NGCNT = np.sum(np.abs(sign_newral-sign_orig))/2
# calc NG percent in [0.0-1.0]
NGPer = NGCNT / len(t)
# return OK percent [0.0-1.0]
return 1.0-NGPer
# for bias coefficients setting
def initB(shape, name=None):
L = np.prod(shape)
value = np.ones(L).reshape(shape)*(-1000)
return K.variable(value, name=name)
# for w coefficients (x) setting
def initW(shape, name=None):
value = 1000/(np.random.random(shape))
return K.variable(value, name=name)
# deta making???
csv_input = pd.read_csv(filepath_or_buffer="data_out.csv",
encoding="ms932",
sep=",")
#Returns the DataFrame object that extracted only the specified columns.
x = np.array(csv_input[["hour"]])
y = np.array(csv_input[["wind"]])
# num of records
N = len(x)
#Normalization
x_max = np.max(x,axis=0)
x_min = np.min(x,axis=0)
x = (x - np.min(x,axis=0))/(np.max(x,axis=0) - np.min(x,axis=0))
# y > 2[m] : strong
# y <= 2[m] : weak
y_new = np.zeros(len(y),dtype=int)
for k in range(len(y)):
if y[k] > 2:
y_new[k] = 1
y_new = y_new.reshape(y.shape)
y = np.array(y_new,dtype=float)
#Make a model for learning
model = Sequential()
#Fully connected layer(1 layer->XXX layer)
model.add(Dense(input_dim=1, output_dim=50,
bias=True,
kernel_initializer=initW,
bias_initializer=initB))
#Activation function(Sigmoid function)
model.add(Activation("sigmoid"))
#Fully connected layer(XXX layer->2 layers)
model.add(Dense(output_dim=1))
#Activation function(softmax function)
model.add(Activation("sigmoid"))
sgd_ = keras.optimizers.SGD(lr=0.3)
cb = keras.callbacks.EarlyStopping(monitor='loss',
min_delta=0.0001,
patience=1,
verbose=0,
mode='auto',
baseline=None)
#Compile the model
model.compile(loss="binary_crossentropy", optimizer=sgd_, metrics=["accuracy"])
#Perform learning
model.fit(x, y, epochs=5000, batch_size=32, verbose=1,callbacks=[cb])
#True value plot
plt.plot(x,y,marker='x',label="true")
#Calculate Keras results with inference,display
y_predict = model.predict(x)
#Keras calculation result plot
plt.plot(x,y_predict,marker='x',label="predict")
#Legend display
plt.legend()
# display result
print('OK per %.2f ' % (checkOKPercent(y_predict,y)*100.0))
The result was also good.
Epoch 1032/5000
23/23 [==============================] - 0s 87us/step - loss: 0.1018 - acc: 1.0000
NG per 100.00
The number of nodes in the middle layer was set to 50, but in many cases the correct answer rate did not reach 100%. It seems that the stability will increase by increasing the number of nodes (according to the experimental results).

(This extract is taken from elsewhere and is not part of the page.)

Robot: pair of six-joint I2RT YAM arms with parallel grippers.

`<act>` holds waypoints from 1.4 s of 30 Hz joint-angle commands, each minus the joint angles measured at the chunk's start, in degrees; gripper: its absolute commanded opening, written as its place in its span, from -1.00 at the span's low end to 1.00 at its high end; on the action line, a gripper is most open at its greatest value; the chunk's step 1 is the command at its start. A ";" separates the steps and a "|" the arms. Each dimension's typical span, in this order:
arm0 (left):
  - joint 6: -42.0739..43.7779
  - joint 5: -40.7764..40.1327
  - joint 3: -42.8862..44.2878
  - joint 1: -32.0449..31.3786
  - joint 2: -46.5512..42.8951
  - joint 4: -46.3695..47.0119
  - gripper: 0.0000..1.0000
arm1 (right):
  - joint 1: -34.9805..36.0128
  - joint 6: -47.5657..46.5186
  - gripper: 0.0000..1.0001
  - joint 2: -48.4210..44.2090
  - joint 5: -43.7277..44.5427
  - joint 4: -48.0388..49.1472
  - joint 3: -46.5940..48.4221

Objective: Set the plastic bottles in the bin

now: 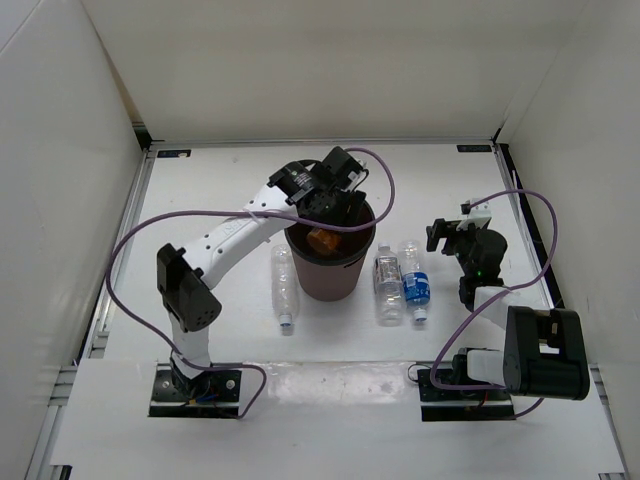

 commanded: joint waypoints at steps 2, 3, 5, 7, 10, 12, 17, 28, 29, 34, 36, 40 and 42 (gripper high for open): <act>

■ When the number of nodes is 150
Epoch 5000/5000
23/23 [==============================] - 0s 0us/step - loss: 0.0058 - acc: 1.0000
OK per 100.00
This time I implemented a simple two-class classification in Keras. There seems to be a way to use the softmax function (the article introduced at the beginning was mainly implemented in softmax), so I thought I would write that as well, but since it has become a little more, I would like to take another opportunity. think.